▶ [Exercise description] Here the job is to transcribe the data exactly while omitting the images.
Given information: Begin
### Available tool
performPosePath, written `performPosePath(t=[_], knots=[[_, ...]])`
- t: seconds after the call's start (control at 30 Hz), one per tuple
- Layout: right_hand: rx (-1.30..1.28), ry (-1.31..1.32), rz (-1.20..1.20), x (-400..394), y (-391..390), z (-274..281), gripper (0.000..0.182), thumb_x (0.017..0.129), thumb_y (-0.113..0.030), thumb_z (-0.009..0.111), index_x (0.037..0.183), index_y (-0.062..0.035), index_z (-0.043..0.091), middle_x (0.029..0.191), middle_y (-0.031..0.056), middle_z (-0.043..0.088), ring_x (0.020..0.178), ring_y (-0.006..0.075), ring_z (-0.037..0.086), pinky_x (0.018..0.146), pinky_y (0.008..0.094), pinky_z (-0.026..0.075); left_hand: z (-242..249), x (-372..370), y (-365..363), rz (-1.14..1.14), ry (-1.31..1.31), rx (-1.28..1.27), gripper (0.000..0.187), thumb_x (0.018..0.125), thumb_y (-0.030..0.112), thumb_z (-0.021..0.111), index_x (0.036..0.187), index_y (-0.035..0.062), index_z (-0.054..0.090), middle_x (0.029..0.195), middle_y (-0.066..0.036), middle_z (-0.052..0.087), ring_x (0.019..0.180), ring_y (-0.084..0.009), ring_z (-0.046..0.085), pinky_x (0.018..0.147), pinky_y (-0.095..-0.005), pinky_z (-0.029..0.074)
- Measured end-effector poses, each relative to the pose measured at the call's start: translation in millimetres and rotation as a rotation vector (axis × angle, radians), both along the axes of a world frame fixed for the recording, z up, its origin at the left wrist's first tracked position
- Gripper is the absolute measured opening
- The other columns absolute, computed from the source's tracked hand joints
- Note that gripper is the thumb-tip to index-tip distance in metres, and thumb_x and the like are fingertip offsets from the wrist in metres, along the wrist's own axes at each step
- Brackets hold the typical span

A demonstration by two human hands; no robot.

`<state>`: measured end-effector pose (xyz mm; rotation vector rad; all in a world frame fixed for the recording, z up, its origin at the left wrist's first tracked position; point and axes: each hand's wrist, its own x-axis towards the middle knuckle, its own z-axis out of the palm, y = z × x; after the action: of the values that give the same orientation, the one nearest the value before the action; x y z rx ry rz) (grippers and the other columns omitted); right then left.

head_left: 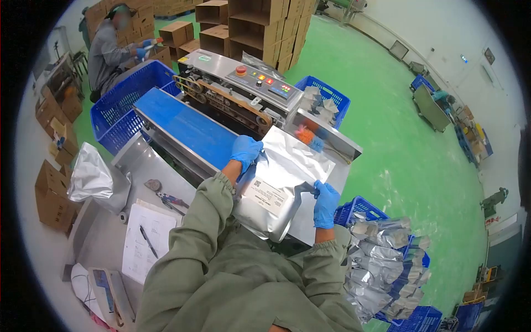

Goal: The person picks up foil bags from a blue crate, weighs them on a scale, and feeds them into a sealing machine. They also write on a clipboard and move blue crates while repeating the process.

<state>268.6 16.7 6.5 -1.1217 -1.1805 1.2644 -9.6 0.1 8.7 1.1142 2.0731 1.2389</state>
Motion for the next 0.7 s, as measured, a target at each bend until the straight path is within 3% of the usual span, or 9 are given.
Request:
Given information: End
▶ [Task output]
### Available tool
performPosePath, written `performPosePath(t=[_], knots=[[_, ...]])`
- t: seconds after the call's start (control at 30 Hz), one per tuple
- Layout: right_hand: rx (-1.30..1.28), ry (-1.31..1.32), rz (-1.20..1.20), x (-400..394), y (-391..390), z (-274..281), gripper (0.000..0.182), thumb_x (0.017..0.129), thumb_y (-0.113..0.030), thumb_z (-0.009..0.111), index_x (0.037..0.183), index_y (-0.062..0.035), index_z (-0.043..0.091), middle_x (0.029..0.191), middle_y (-0.031..0.056), middle_z (-0.043..0.088), ring_x (0.020..0.178), ring_y (-0.006..0.075), ring_z (-0.037..0.086), pinky_x (0.018..0.146), pinky_y (0.008..0.094), pinky_z (-0.026..0.075); left_hand: z (-242..249), x (-372..370), y (-365..363), rz (-1.14..1.14), ry (-1.31..1.31), rx (-1.28..1.27), gripper (0.000..0.187), thumb_x (0.018..0.125), thumb_y (-0.030..0.112), thumb_z (-0.021..0.111), index_x (0.036..0.187), index_y (-0.035..0.062), index_z (-0.054..0.090), middle_x (0.029..0.195), middle_y (-0.066..0.036), middle_z (-0.052..0.087), ring_x (0.019..0.180), ring_y (-0.084..0.009), ring_z (-0.046..0.085), pinky_x (0.018..0.147), pinky_y (-0.095..-0.005), pinky_z (-0.029..0.074)
- Measured end-effector poses, each relative to the pose measured at the call's start: translation in millimetres and rotation as a rotation vector (axis × angle, radians), both along the axes of a world frame fixed for the recording, z up, its origin at the left wrist's first tracked position
- Gripper is the absolute measured opening
- The other columns absolute, computed from the source's tracked hand joints
- Note that gripper is the thumb-tip to index-tip distance in metres, and thumb_x and the like are fingertip offsets from the wrist in metres, along the wrist's own axes at each step
- Brackets hold the typical span

A demonstration by two human hands; no robot.

`<state>`: measured end-effector pose (xyz mm; rotation vector rad; all in a world frame fixed for the recording, z up, its origin at the left wrist's first tracked position; point and axes: each hand's wrist, its own x-axis towards the middle knuckle, its own z-axis out of the palm, y = z × x; after the action: of the values that give the same orientation, the one nearest the value before the action; x y z rx ry rz) (grippers and the other columns omitted); right then left.

head_left: 

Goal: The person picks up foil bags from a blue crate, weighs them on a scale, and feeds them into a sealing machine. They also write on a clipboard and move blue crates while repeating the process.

<state>268.6 16.7 6.5 -1.1217 -1.1805 1.2644 -9.6 0.1 8.7 1.1142 2.0731 1.2389</state>
Motion for the next 0.7 s, as measured, a target at each bend until the straight path is within 3% of the usual span, or 9 are given.
Request:

The exercise is complete.